Windermere Fire Station #31

 
 
 
 

As civic buildings, fire stations find themselves in the unusual role of being highly functional, technical buildings embedded in residential communities, where they preside over the safety of their citizens. The opportunities for contemporary fire stations are both symbolic and functional, building on the fire station’s reputation as a trusted civic presence and part of the history of neighbourhoods.
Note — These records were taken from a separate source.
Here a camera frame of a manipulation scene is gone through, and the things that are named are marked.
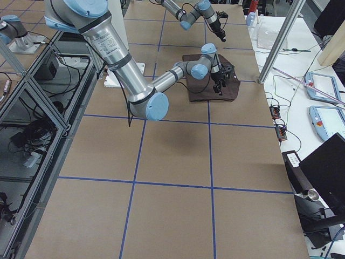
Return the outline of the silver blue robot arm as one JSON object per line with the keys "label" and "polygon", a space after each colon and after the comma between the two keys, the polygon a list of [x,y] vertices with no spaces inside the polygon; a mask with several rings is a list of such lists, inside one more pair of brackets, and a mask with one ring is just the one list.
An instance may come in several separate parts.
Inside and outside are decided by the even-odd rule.
{"label": "silver blue robot arm", "polygon": [[174,67],[147,82],[128,48],[111,23],[108,1],[45,1],[46,25],[52,29],[88,37],[95,52],[129,93],[127,108],[135,117],[158,121],[169,108],[165,90],[185,76],[202,80],[207,74],[220,92],[225,73],[213,43],[202,46],[198,60],[178,62]]}
{"label": "silver blue robot arm", "polygon": [[220,19],[227,20],[229,16],[226,12],[215,11],[210,1],[199,1],[195,5],[184,3],[182,6],[171,0],[150,3],[164,7],[179,21],[184,30],[189,30],[199,18],[203,18],[208,29],[222,42],[226,42],[225,25],[222,26]]}

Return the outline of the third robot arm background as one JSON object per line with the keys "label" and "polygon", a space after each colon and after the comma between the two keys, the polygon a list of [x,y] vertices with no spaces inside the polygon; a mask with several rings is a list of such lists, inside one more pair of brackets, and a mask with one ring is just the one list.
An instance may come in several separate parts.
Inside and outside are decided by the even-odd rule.
{"label": "third robot arm background", "polygon": [[13,53],[34,54],[46,43],[46,37],[30,34],[18,16],[6,15],[1,17],[1,41]]}

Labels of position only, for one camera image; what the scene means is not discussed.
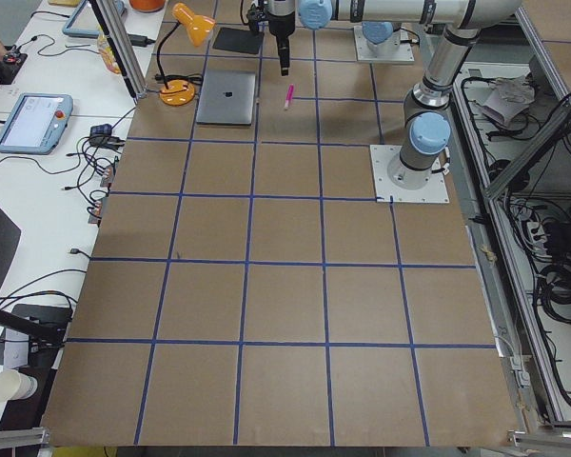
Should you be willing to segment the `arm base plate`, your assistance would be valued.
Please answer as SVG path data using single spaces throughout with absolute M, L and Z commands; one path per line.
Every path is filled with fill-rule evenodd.
M 363 33 L 362 26 L 353 28 L 357 60 L 363 63 L 412 65 L 415 62 L 412 45 L 406 43 L 408 33 L 398 30 L 382 43 L 374 44 Z
M 434 160 L 431 169 L 407 168 L 400 158 L 400 145 L 371 145 L 370 162 L 375 200 L 380 203 L 449 203 L 443 164 Z

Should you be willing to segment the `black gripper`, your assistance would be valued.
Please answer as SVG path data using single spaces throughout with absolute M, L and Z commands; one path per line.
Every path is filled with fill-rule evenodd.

The design challenge was to create an expressive, engaging structure to heighten civic pride, incorporating green technical advances and a move towards more transparent buildings that are high-functioning workplaces in times of emergency, and welcoming community beacons in quiet times. The vision for this contemporary building takes cues from the past: the iconic image of the fire station characterized by variable but familiar signatures of massing and features including a pitched roof, large fire truck doors, a hose tower and bell tower, and its typically solid and heavy load bearing walls. While the hose tower and bell tower are no longer necessary functional elements, the contemporary fire station carries with it a new imperative for sustainable citizenship that has implications for the form and the orientation of the station, and therefore on its image.

 
 
 
 
 
 
 
 
 
 
 
 
 
 
 

The design ambition was to tie the shape of the building to its capacity to generate energy by optimizing solar generation on the apparatus bay roof. To achieve ‘net-zero’ the building must produce as much energy as it consumes—optimizing a P.V.-clad south-facing slope means the roof can perform as an energy generator. Other significant sustainability opportunities include maximizing natural light in the work environment to reduce energy loads and improve the quality of the workplace, geothermal heating and cooling and storm water management landscape innovations.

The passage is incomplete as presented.